Records contained in a dataset
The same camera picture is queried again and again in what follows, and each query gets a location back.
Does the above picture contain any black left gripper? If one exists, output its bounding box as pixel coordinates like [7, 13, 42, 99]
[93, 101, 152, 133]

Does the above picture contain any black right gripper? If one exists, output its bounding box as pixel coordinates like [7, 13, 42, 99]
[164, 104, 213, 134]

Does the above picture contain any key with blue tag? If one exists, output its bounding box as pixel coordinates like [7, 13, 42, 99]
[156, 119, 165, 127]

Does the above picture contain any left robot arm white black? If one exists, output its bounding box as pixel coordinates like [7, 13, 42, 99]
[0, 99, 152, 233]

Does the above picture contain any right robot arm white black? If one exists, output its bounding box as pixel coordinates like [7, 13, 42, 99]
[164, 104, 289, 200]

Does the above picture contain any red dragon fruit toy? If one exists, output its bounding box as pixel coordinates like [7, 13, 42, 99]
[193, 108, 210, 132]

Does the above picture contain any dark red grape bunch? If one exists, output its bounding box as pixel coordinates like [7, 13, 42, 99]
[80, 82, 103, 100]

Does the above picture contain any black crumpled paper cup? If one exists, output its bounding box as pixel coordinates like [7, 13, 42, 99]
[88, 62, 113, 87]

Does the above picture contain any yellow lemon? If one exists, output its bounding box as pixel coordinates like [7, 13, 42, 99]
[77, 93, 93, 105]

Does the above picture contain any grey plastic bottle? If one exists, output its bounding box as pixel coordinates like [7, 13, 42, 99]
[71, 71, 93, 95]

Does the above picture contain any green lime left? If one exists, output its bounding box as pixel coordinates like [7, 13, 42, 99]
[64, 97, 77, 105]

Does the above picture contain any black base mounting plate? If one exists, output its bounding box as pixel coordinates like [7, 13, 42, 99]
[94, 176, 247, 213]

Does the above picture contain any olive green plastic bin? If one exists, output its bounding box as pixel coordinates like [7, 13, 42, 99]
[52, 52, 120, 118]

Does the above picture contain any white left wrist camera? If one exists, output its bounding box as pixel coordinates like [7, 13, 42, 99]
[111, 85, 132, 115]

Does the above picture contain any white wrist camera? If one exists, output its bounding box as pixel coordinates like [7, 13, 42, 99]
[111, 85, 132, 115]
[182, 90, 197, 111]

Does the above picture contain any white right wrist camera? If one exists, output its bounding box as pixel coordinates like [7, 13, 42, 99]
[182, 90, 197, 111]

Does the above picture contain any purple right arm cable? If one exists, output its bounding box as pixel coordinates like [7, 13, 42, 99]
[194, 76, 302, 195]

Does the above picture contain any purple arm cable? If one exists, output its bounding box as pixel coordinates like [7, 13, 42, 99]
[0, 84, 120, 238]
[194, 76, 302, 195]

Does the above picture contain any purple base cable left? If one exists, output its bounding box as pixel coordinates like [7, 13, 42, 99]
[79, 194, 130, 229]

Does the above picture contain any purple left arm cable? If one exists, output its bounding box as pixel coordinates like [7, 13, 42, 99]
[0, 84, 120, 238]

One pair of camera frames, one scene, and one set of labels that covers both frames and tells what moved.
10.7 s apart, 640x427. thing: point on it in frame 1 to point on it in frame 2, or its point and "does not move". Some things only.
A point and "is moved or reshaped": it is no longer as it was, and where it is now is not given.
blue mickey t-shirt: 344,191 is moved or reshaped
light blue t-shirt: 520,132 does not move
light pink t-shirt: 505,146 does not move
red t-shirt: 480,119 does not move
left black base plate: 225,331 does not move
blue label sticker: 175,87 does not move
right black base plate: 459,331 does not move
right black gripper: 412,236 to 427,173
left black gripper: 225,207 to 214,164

## Exercise aim
Pull every line containing "shirt" out of the records.

## Solution below
blue mickey t-shirt: 344,191 is moved or reshaped
light blue t-shirt: 520,132 does not move
light pink t-shirt: 505,146 does not move
red t-shirt: 480,119 does not move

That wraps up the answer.